Bonnie took an important first step as the new party leader immediately after being elected. On Sunday morning, she met with the party’s ‘Provincial Council’ — an oversight body that consists of the members of the Executive Council, the presidents of each riding association, members of the Ontario Young Liberal executive, table officers of the Ontario Women’s Liberal Commission, the chairs of OLP’s permanent committees, and a number of non-voting members of this body.

In addition to this group, it will be important for Bonnie to sit down with the staff at party headquarters to get to know them and the challenges the party faces in getting election-ready. While this team technically serves at the pleasure of the Executive Council, a new leader and their team have in the past moved to put their own team in place at party headquarters. I think this is shortsighted for two reasons. One, HQ staff have valuable insights to give to the leader and the election team they will form. Two, when the leader eventually steps down either by choice or after an election loss, it helps to a team at HQ dedicated to the ongoing running of the party and not just the leader’s agenda.

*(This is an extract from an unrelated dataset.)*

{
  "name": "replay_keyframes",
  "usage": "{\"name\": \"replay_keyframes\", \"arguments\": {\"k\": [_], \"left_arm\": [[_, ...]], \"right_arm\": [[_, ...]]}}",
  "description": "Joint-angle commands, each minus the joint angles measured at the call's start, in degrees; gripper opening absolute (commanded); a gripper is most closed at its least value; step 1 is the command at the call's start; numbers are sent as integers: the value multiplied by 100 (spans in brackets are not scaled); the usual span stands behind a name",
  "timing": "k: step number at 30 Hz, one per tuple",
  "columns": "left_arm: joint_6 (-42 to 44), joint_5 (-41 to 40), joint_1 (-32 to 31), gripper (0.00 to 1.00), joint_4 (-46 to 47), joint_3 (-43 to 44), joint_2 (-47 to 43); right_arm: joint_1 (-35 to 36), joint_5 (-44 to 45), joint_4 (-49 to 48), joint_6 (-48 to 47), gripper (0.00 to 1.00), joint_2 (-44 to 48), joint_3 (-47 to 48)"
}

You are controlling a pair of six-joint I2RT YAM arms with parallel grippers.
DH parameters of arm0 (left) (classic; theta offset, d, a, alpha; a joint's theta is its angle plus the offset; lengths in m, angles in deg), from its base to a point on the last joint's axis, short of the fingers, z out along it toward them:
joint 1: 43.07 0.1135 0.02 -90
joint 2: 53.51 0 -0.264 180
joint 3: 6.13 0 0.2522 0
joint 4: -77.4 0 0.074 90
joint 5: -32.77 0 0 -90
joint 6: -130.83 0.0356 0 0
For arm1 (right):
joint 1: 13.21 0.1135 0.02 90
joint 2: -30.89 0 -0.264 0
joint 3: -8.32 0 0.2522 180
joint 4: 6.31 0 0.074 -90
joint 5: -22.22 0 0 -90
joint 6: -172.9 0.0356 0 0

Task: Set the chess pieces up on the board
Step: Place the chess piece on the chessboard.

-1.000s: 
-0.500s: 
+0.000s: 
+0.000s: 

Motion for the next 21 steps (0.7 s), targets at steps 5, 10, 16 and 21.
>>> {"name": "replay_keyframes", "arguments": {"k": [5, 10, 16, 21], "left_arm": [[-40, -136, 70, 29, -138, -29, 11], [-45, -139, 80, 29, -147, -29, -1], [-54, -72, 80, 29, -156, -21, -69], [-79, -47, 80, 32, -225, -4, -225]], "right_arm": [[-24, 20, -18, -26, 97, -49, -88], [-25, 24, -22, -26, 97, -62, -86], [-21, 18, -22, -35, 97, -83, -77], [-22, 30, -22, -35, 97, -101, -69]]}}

Naming a House Leader, Caucus Chair, and Critics

As a sitting Mayor, Bonnie lacks a seat in the legislature. That means she’ll be even more dependent on her House Leader to lead the party in the legislature, which includes determining how the caucus will vote on legislation, negotiating procedural issues with the other parties, and a host of other decisions. When Steven Del Duca faced this choice, he tapped the obvious choice in former interim leader John Fraser. John is the most experienced member of the Liberal Caucus and would be the obvious choice to repeat.

Likewise, Bonnie will also need to pick a caucus chair to manage feedback from the caucus team and wrangle their shared legislative agenda. The caucus chair in the interim period was Stephen Blais but it might make more sense to appoint former leadership contenders Adil Shamji or Ted Hsu to this role. Adil has been very active in the legislature and always has a desire to convert that action into tools that party activists can use during canvasses in their local ridings. Ted is a known policy wonk and could be a great person to help advance Liberal legislative priorities.

Once the caucus chair is set, the leader will also have to assign critic roles. Since it’s a small caucus, each Liberal MPP will take on a handful of policy areas to hold the Ford government to account on.

One other question is whether Bonnie will appoint a deputy leader. Both Dalton McGuinty and Kathleen Wynne appointed deputy premiers to assist them in leading their governments but I can’t recall either carving out a deputy role on the political side. However, if Bonnie were to do so, the obvious choice would be Adil for backing her in the leadership race, for being a young rising star in the party, and for being a talented and bright mind that could be a great sounding board as Bonnie attempts to lead the party from third to first.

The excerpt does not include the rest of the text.